5. Layer 4: Planning Layer
The Planner’s role:
Break down complex tasks into steps
Example user request:
Write an AI industry report
Planner generates:
1 Search information
2 Extract companies
3 Analyze trends
4 Generate report
Planner types:
LLM Planner
Rule-based Planner
Hybrid Planner
6. Layer 5: Context Engine (Critical)
Many systems omit this layer.
The Context Engine is responsible for:
Building prompt context
Sources include:
- User input
- Conversation history
- Memory
- RAG documents
- Tool outputs
- System prompt
Ultimately it constructs:
LLM Prompt
Example:
System Prompt
User Query
Memory
Docs
Tools
The Context Engine is one of the most critical components in AI systems.

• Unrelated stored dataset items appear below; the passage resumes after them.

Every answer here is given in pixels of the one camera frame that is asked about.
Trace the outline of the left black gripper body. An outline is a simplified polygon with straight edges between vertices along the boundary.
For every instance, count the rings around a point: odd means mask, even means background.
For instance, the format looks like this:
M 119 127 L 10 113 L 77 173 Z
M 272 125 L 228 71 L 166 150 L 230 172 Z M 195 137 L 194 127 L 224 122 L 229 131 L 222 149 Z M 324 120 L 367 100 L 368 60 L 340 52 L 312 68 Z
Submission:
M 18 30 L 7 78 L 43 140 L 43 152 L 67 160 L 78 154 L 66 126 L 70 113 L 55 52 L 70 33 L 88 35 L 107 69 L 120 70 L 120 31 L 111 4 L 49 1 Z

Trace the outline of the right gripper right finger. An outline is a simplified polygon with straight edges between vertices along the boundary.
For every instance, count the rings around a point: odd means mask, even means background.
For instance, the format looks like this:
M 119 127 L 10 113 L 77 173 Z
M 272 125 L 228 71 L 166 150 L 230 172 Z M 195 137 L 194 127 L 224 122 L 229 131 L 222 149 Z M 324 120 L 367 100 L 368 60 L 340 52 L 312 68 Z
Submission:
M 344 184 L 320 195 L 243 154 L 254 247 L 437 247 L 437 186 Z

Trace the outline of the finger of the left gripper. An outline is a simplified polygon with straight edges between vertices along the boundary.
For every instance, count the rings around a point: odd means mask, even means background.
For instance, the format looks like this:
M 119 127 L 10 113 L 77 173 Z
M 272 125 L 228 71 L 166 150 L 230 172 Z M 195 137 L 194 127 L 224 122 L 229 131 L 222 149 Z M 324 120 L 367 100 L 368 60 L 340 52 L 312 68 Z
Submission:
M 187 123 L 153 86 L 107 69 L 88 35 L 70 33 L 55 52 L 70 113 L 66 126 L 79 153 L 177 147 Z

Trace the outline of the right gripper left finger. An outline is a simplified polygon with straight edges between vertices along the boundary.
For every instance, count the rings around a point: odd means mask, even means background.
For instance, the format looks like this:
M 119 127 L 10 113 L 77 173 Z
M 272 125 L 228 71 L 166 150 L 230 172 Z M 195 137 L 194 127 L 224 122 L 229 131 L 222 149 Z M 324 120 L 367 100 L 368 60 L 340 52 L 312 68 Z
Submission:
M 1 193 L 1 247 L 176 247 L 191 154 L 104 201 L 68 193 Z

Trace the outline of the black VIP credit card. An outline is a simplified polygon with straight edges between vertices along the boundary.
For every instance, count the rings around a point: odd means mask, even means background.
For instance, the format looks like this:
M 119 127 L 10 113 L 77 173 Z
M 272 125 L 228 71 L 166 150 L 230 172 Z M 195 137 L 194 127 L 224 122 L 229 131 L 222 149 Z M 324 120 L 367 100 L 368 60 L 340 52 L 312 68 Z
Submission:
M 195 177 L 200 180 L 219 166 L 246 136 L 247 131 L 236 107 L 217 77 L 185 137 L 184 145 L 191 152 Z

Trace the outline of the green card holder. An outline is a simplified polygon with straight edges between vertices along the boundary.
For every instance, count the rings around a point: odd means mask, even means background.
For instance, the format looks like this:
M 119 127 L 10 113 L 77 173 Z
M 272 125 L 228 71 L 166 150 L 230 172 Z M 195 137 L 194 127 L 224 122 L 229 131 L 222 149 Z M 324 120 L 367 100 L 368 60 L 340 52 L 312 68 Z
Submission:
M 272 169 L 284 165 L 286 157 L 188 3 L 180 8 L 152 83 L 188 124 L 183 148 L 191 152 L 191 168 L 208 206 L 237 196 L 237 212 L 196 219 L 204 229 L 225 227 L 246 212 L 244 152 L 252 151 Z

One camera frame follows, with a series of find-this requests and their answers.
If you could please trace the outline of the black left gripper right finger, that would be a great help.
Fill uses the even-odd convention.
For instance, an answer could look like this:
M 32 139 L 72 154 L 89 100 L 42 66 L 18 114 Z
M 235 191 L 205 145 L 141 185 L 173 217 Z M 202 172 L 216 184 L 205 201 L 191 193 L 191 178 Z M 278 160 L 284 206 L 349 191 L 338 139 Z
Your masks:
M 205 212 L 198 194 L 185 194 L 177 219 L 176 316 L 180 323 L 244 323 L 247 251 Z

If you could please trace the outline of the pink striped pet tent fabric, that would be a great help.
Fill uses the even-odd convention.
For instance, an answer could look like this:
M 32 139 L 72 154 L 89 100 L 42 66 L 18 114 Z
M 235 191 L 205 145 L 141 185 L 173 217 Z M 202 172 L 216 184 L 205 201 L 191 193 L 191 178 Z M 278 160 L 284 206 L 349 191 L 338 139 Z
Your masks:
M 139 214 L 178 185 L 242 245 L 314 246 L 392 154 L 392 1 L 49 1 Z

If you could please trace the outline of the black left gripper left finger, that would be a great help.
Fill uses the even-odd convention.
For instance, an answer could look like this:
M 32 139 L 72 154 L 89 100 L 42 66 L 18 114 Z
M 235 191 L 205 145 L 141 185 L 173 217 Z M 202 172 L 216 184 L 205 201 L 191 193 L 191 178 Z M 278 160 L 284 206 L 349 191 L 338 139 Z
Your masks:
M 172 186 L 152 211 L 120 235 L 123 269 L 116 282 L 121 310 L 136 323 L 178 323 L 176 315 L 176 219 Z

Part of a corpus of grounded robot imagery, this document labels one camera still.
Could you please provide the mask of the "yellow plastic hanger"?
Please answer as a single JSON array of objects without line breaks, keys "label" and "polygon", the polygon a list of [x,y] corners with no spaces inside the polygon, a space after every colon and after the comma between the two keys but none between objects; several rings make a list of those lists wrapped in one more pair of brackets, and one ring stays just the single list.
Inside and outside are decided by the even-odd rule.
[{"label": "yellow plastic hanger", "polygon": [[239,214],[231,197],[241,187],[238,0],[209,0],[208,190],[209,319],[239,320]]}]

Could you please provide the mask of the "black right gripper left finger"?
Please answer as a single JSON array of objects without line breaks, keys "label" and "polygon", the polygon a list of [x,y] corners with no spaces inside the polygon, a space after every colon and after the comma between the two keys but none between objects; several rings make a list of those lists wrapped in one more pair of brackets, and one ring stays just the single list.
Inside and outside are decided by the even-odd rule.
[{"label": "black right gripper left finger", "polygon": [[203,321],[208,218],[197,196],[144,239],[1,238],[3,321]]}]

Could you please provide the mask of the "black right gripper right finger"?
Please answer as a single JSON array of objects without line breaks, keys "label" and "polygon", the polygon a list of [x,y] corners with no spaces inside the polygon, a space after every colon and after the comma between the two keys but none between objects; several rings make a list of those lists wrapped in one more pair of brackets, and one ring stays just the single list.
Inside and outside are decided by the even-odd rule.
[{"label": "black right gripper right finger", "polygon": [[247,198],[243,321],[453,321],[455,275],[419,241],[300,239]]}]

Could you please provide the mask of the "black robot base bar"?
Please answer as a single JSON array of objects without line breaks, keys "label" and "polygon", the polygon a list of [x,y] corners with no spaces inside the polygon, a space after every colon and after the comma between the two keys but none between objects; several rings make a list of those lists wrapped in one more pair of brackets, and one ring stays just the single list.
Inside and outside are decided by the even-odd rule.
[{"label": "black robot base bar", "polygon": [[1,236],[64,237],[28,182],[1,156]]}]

7. Layer 6: Tool / Skill Layer
AI capabilities come from tools.
Tool types:
1. External APIs
Examples:
Weather
Stocks
Search
2. System tools
Examples:
Sending email
File read/write
Database queries
3. Skill
Skill = combination of multiple tools.
Example:
generate_report
Internally:
search
analyze
summarize
A Skill is essentially a:
workflow
8. Layer 7: Workflow Engine
Complex tasks require workflows.
Supports:
- Steps
- Retry
- Parallel
- Timeout
- Branch
Example:
step1 search
step2 extract
step3 analyze
step4 generate
Open source tools:
Temporal
Apache Airflow
Prefect
9. Layer 8: Memory Layer
AI systems must have memory.
Three categories:
- Conversation Memory - chat history
- User Memory - user information and preferences
- Semantic Memory - embeddings, vector DB
10. Layer 9: Knowledge / RAG
RAG:
Retrieval Augmented Generation
Process:
User query
↓
embedding
↓
vector search
↓
top k docs
↓
LLM
Advantages:
Reduces hallucination, leverages private knowledge
11. Layer 10: Infrastructure Layer
The bottom layer.
Includes:
- LLM
- DB
- Cache
- Queue
Typical components:
LLM:
- OpenAI
- Anthropic
- Local models
Databases:
- PostgreSQL
- MongoDB
Cache:
- Redis
Message Queues:
- Kafka
- RabbitMQ
11. Guardrail Layer
Security controls.
Examples:
- Content filtering
- PII protection
- Prompt injection defense
12. Tool Registry
Tool registry center.
Records:
- Tool name
- Description
- Schema
- Endpoint
Agents discover tools through the registry.
Final Complete Architecture (Recommended)
User
│
▼
UI
│
▼
API Gateway
│
▼
Agent Controller
│
▼
Planner
│
▼
Context Engine
│
▼
Tool Router
│
▼
Tools / Skills
│
▼
Workflow Engine
│
▼
Memory
│
▼
RAG
│
▼
Infrastructure
A Real Execution Example
User: Help me analyze recent AI funding trends
System execution:
User Query
↓
Agent Controller
↓
Planner
↓
Plan Steps
↓
Tool Router
↓
search_news tool
↓
extract_companies
↓
finance API
↓
LLM analysis
↓
Generate report
A Crucial Design Principle
Enterprise AI systems are not just:
LLM + Prompt
But rather:
LLM + Data + Tools + Memory + Workflow + Control
Essentially:
AI Operating System